Организаторами “Своих” были бандит Алексей Чекмаза, взломщик Володя Бедрут и ширмач-карманник Иван Панин. Каждый из них был ярок, самобытен и колоритен.
Алексей Чекмаза был донским казаком. Германская, а за нею и гражданская война оторвали его от родного куреня, закружили, завихрили и стал приказный Чекмаза заправским бандитом. Но “на деле” не попался, а был схвачен в облаве на “социально-вредных” и попал на Соловки. Стремление к личной, внутренней культуре жило и проявлялось в нем с большой силой. Он много и осмысленно читал, старался поговорить о прочитанном с интеллигентами, пытался и сам писать стихи, порою искренние, хотя и нескладные, неплохо исполнял в театре небольшие “рубашечные” роли… Организатором он был очень хорошим: дельным, чутким, в меру властным. Сказывалась учебная команда казачьего полка. Много позже я слышал, что по выходе из каторги он порвал с уголовщиной и стал заведующим большой фабричной столовой.

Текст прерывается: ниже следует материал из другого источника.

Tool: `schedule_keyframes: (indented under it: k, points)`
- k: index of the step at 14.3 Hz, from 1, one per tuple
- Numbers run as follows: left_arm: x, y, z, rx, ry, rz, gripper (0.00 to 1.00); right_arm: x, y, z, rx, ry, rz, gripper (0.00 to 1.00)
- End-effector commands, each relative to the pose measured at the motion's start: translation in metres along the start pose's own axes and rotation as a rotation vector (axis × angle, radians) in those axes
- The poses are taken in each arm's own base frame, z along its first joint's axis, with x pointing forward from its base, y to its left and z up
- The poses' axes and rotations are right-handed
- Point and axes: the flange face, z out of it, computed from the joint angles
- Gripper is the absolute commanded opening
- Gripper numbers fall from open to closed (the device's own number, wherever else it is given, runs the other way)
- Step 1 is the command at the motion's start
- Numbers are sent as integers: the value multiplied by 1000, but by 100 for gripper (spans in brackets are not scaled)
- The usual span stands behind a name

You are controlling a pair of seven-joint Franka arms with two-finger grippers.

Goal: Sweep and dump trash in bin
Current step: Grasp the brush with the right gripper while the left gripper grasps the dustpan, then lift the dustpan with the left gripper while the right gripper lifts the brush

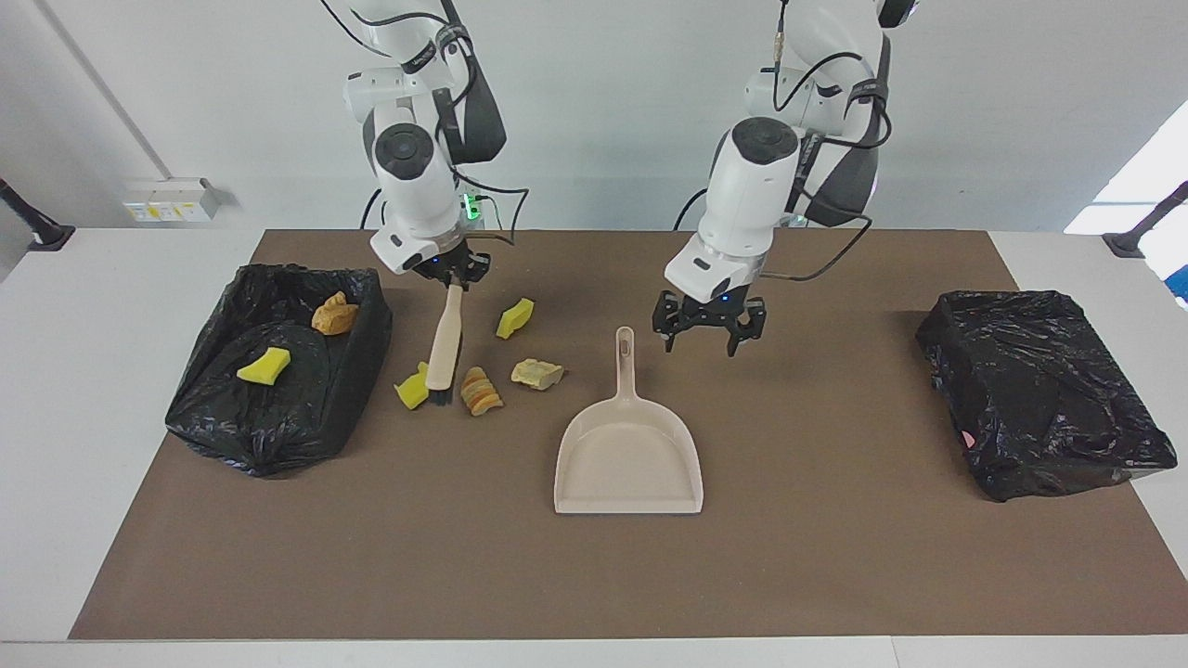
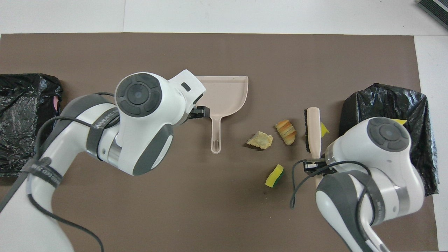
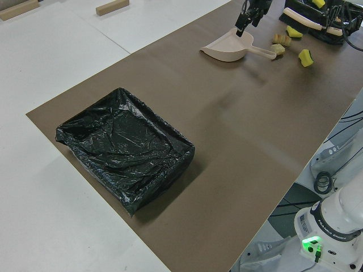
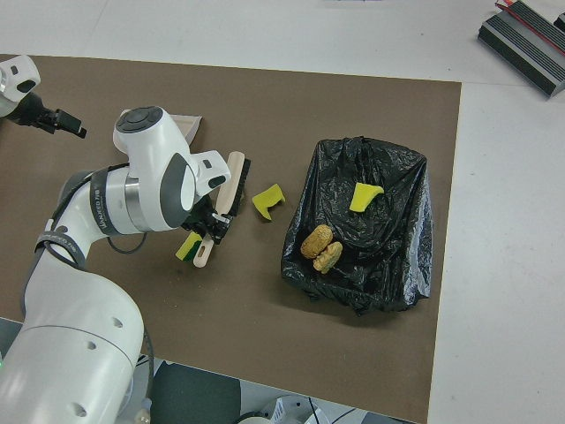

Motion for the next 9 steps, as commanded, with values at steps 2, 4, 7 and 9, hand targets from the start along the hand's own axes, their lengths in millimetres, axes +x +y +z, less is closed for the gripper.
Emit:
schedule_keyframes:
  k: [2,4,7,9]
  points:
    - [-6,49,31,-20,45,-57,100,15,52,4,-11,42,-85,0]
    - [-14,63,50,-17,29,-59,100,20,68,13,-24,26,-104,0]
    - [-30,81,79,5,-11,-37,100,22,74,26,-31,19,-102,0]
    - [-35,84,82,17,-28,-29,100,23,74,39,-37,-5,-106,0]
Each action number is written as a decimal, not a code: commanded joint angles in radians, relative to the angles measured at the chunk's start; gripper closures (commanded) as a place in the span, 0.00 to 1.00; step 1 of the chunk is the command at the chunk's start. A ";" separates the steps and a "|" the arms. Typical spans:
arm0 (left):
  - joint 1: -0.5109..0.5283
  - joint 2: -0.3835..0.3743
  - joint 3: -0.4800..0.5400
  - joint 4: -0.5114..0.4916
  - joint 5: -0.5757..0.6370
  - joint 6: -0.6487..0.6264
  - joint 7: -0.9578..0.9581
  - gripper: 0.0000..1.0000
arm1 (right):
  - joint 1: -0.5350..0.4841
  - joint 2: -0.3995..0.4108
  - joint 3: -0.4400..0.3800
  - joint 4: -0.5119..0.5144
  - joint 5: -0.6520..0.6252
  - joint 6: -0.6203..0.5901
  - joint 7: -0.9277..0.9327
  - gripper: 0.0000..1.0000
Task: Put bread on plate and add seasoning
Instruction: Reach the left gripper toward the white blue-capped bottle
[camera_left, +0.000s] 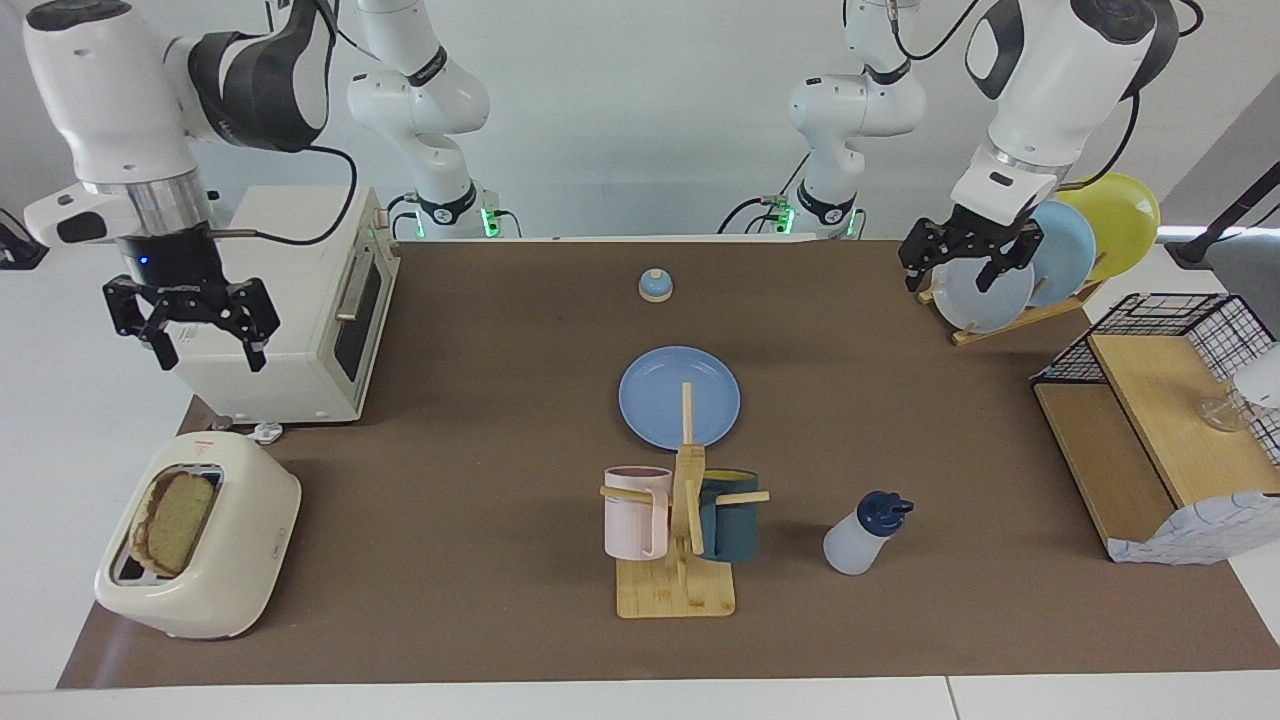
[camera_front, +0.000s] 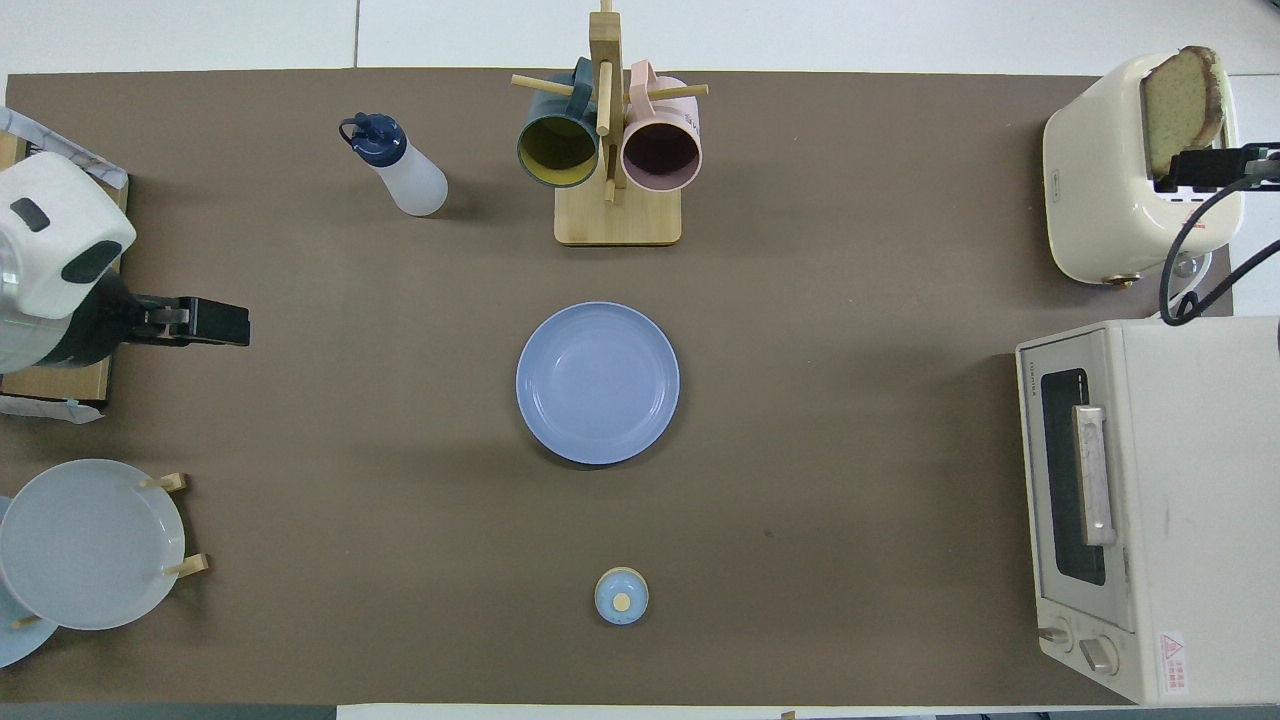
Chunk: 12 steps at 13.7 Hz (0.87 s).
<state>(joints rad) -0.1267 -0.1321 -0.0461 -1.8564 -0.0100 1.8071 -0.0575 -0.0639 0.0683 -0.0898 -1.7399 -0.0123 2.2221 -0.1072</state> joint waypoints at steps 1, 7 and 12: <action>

Совсем иным типом был Бедрут. Сын московского врача, окончивший одну из лучших частных гимназий, он вступил в годы безвременья, заразившись тлетворной “героикой” воров-джентльменов вроде леблановского Арсена Люпена, пришедшего на смену одряхлевшему Рокамболю. Современники этого последнего носили в себе те или иные моральные устои, ограждавшие их от его разлагающего влияния. Формировавшееся же в годы революционного распада сознание Бедрута не могло ничего противопоставить Арсену Люпену. Его путь был путем многих интеллигентных юношей того времени. Он привел Бедрута к Соловкам, где он занял место какого-то связующего звена между группами каэров и уголовников. Он приходился “к месту” и среди “своих”, где его специальность взломщика занимала высокую ступень в своеобразной кастовой иерархии, и среди контрреволюционной молодежи, причем сам он ни в какой мере не приноравливался ни к тем, ни к другим.
Он был не лишен способностей: легко писал грамотные, трафаретные по тому времени стишки и был очень неплох в глубинно ощутимых им ролях, например в роли Незнамова.
Безусловно талантливым был третий – Иван Панин, распевавший на сцене песенки и куплеты своего сочинения, приспособленные к ходким мотивам. В этих песенках он чутко и остро реагировал на окружающее, гармонично чередовал добродушный юмор и злую сатиру, выполняя функции лагерного Зоила или “соловецкого Беранже”. С цензурой он мало считался, дополняя проверенные тексты экспромтами и импровизациями. Иногда его сажали в карцер, но долго не держали, т. к. его сценический жанр был по нутру самим тюремщикам и главным постоянным его заступником был комсостав Соловецкого особого полка. Он совпадал с культурным уровнем командиров и их запросом к сцене.